What is required
Copy out the entries that come next, exactly.

*** Supplied data ***

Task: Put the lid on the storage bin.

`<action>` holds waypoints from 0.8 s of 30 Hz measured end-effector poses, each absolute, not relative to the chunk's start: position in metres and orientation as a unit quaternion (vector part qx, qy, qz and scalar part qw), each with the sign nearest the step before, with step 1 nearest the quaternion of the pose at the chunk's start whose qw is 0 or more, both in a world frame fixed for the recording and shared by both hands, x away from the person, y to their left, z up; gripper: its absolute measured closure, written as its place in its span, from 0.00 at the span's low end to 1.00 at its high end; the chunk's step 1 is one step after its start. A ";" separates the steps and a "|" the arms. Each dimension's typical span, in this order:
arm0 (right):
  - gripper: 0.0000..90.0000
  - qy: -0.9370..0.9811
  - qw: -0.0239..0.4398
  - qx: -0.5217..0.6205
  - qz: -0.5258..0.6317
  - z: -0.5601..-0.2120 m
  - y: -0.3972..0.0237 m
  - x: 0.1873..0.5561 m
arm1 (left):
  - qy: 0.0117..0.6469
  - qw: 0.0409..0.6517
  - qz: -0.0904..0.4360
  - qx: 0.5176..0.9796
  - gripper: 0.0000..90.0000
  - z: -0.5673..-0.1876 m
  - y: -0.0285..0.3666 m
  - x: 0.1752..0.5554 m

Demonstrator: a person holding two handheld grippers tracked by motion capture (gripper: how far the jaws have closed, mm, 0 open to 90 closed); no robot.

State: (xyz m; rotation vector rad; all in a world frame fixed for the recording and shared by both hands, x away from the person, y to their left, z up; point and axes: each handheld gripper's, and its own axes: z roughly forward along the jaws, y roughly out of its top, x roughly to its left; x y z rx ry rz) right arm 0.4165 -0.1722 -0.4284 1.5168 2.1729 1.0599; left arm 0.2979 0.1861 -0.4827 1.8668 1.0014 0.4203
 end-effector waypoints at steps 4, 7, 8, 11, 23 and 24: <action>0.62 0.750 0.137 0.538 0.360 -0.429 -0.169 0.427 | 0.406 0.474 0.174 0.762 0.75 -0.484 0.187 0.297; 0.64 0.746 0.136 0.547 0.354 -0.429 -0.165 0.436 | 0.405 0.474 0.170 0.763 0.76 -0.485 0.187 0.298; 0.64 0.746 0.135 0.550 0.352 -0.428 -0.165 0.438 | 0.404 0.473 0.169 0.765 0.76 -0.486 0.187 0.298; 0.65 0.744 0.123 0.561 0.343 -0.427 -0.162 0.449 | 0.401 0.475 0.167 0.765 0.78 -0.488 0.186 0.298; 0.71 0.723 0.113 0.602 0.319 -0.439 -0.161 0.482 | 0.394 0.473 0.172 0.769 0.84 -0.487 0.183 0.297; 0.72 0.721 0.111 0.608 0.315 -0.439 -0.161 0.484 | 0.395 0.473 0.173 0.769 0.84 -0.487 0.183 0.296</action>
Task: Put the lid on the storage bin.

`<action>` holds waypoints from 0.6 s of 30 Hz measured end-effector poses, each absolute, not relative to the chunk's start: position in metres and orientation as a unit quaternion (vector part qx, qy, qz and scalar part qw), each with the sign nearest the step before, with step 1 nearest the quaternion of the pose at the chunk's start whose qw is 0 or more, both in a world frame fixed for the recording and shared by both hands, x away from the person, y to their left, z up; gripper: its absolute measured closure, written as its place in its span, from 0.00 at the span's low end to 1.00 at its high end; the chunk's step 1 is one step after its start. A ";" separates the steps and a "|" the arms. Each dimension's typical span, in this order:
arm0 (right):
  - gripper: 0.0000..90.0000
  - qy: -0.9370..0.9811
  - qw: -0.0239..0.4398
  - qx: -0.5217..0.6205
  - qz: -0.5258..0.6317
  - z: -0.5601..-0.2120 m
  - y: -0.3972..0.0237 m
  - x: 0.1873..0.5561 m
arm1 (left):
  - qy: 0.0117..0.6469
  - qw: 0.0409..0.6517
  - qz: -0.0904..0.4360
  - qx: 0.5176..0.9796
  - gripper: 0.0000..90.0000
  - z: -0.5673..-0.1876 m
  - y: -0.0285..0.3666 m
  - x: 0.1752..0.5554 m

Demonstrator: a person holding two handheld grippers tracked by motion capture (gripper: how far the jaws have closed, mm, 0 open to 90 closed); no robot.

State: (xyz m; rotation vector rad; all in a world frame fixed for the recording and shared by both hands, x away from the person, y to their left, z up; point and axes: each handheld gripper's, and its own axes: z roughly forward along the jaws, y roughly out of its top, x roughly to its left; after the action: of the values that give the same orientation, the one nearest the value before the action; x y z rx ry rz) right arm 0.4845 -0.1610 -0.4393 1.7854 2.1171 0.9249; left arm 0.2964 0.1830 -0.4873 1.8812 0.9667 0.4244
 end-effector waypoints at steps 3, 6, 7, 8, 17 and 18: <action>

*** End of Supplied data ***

Answer box
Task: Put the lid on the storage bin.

`<action>` holds waypoints from 0.8 s of 30 Hz measured end-effector poses, each absolute, not relative to the chunk's start: position in metres and orientation as a unit quaternion (vector part qx, qy, qz and scalar part qw), each with the sign nearest the step before, with step 1 nearest the quaternion of the pose at the chunk's start whose qw is 0 or more, both in a world frame fixed for the recording and shared by both hands, x away from the person, y to their left, z up; gripper: its absolute measured closure, written as its place in its span, from 0.00 at the span's low end to 1.00 at its high end; the chunk's step 1 is one step after its start. A ";" separates the steps and a "|" the arms. Each dimension's typical span, in this order:
arm0 (right):
  - gripper: 0.0000..90.0000
  - qy: -0.9370..0.9811
  - qw: -0.0239..0.4398
  - qx: -0.5217..0.6205
  - qz: -0.5258..0.6317
  - z: -0.5601..-0.2120 m
  - y: -0.3972..0.0237 m
  - x: 0.1873..0.5561 m
arm1 (left):
  - qy: 0.0117..0.6469
  - qw: 0.0409..0.6517
  - qz: -0.0904..0.4360
  - qx: 0.5176..0.9796
  - gripper: 0.0000..90.0000
  - z: -0.5673..-0.1876 m
  - y: -0.0285..0.3666 m
  - x: 0.1752..0.5554 m

Demonstrator: a person holding two handheld grippers tracked by motion capture (gripper: how far the jaws have closed, mm, 0 open to 90 closed); no robot.

State: (xyz m; rotation vector rad; all in a world frame fixed for the recording and shared by both hands, x away from the person, y to their left, z up; point and axes: each handheld gripper's, and its own axes: z roughly forward along the jaws, y roughly out of its top, x roughly to its left; x y z rx ry rz) right arm 0.4165 -0.1722 -0.4284 1.5168 2.1729 1.0599; left arm 0.2979 0.1861 -0.4827 1.8668 1.0014 0.4203
 end-effector waypoints at steps 4, 7, 8, 11, 23 and 24: <action>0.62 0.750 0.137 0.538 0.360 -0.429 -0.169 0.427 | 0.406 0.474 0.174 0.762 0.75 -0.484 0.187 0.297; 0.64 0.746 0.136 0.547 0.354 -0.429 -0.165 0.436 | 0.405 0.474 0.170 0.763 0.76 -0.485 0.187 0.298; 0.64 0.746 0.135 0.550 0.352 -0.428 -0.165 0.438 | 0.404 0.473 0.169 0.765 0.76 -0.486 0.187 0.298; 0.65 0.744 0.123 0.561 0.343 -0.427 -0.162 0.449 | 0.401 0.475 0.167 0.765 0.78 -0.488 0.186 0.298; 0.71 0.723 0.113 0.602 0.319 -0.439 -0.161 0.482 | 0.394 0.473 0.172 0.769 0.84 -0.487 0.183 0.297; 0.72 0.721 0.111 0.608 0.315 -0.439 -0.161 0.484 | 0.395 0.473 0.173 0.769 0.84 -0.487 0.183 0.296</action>
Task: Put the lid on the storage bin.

`<action>` holds waypoints from 0.6 s of 30 Hz measured end-effector poses, each absolute, not relative to the chunk's start: position in metres and orientation as a unit quaternion (vector part qx, qy, qz and scalar part qw), each with the sign nearest the step before, with step 1 nearest the quaternion of the pose at the chunk's start whose qw is 0 or more, both in a world frame fixed for the recording and shared by both hands, x away from the person, y to their left, z up; gripper: its absolute measured closure, written as its place in its span, from 0.00 at the span's low end to 1.00 at its high end; the chunk's step 1 is one step after its start. A ";" separates the steps and a "|" the arms. Each dimension's typical span, in this order:
arm0 (right):
  - gripper: 0.0000..90.0000
  - qy: -0.9370..0.9811
  - qw: -0.0239..0.4398
  - qx: -0.5217..0.6205
  - qz: -0.5258..0.6317
  - z: -0.5601..-0.2120 m
  - y: -0.3972..0.0237 m
  - x: 0.1873..0.5561 m
arm1 (left):
  - qy: 0.0117..0.6469
  - qw: 0.0409..0.6517
  - qz: -0.0904..0.4360
  - qx: 0.5176..0.9796
  - gripper: 0.0000..90.0000
  - z: -0.5673..-0.1876 m
  - y: -0.0285..0.3666 m
  - x: 0.1752..0.5554 m

Demonstrator: a person holding two handheld grippers tracked by motion capture (gripper: how far the jaws have closed, mm, 0 open to 90 closed); no robot.

State: (xyz m; rotation vector rad; all in a world frame fixed for the recording and shared by both hands, x away from the person, y to their left, z up; point and axes: each handheld gripper's, and its own axes: z roughly forward along the jaws, y roughly out of its top, x roughly to its left; after the action: of the values that give the same orientation, the one nearest the value before the action; x y z rx ry rz) right arm 0.4845 -0.1610 -0.4393 1.7854 2.1171 0.9249; left arm 0.2964 0.1830 -0.4873 1.8812 0.9667 0.4244
 end-effector waypoints at steps 3, 6, 7, 8, 17 and 18: <action>

Nothing further is needed for the answer.